◆ **TRY IT**:
Within the material below, how many lines include the word "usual"? Only the number should be given.

◆ **DATASET CONTENT**:

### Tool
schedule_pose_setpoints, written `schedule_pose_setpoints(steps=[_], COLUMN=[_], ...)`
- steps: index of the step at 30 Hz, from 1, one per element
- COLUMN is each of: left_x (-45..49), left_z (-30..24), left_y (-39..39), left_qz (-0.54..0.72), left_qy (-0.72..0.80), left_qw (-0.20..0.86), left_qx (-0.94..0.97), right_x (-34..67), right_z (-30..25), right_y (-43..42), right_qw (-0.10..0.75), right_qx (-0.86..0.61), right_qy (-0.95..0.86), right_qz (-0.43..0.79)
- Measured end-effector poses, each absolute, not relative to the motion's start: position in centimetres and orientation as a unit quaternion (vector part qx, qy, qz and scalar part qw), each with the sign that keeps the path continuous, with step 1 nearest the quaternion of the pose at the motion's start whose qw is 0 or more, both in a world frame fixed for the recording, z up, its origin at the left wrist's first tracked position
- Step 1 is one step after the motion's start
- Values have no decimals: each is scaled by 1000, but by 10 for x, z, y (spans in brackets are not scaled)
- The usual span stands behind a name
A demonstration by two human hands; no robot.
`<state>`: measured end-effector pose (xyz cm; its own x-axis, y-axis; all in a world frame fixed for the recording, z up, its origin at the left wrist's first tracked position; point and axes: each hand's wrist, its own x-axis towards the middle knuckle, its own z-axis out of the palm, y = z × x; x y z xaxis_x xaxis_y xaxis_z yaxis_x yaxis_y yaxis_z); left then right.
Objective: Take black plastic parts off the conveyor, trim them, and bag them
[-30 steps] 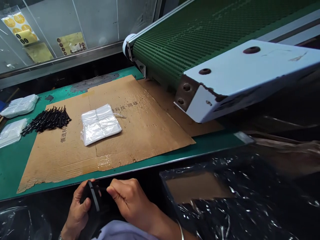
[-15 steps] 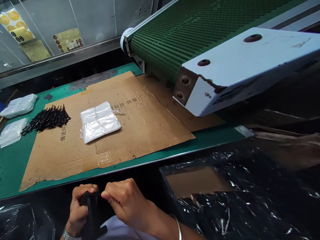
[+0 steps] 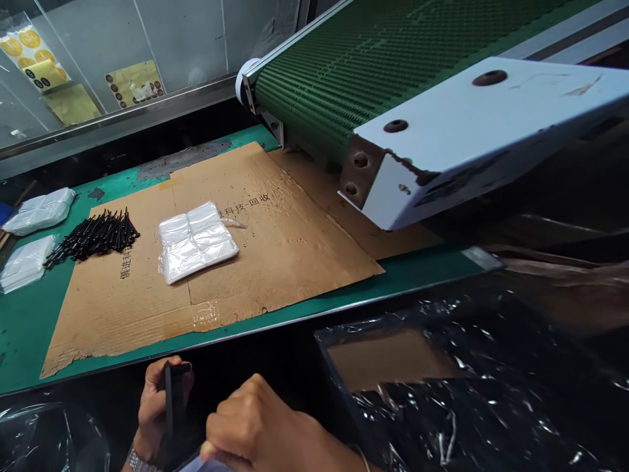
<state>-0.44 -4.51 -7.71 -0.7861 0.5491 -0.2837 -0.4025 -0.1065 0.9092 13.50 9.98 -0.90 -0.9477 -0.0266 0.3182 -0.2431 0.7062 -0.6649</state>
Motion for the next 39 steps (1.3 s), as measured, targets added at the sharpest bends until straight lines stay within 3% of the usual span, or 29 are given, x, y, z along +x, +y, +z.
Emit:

◆ **REPLY TO THE EXERCISE**:
2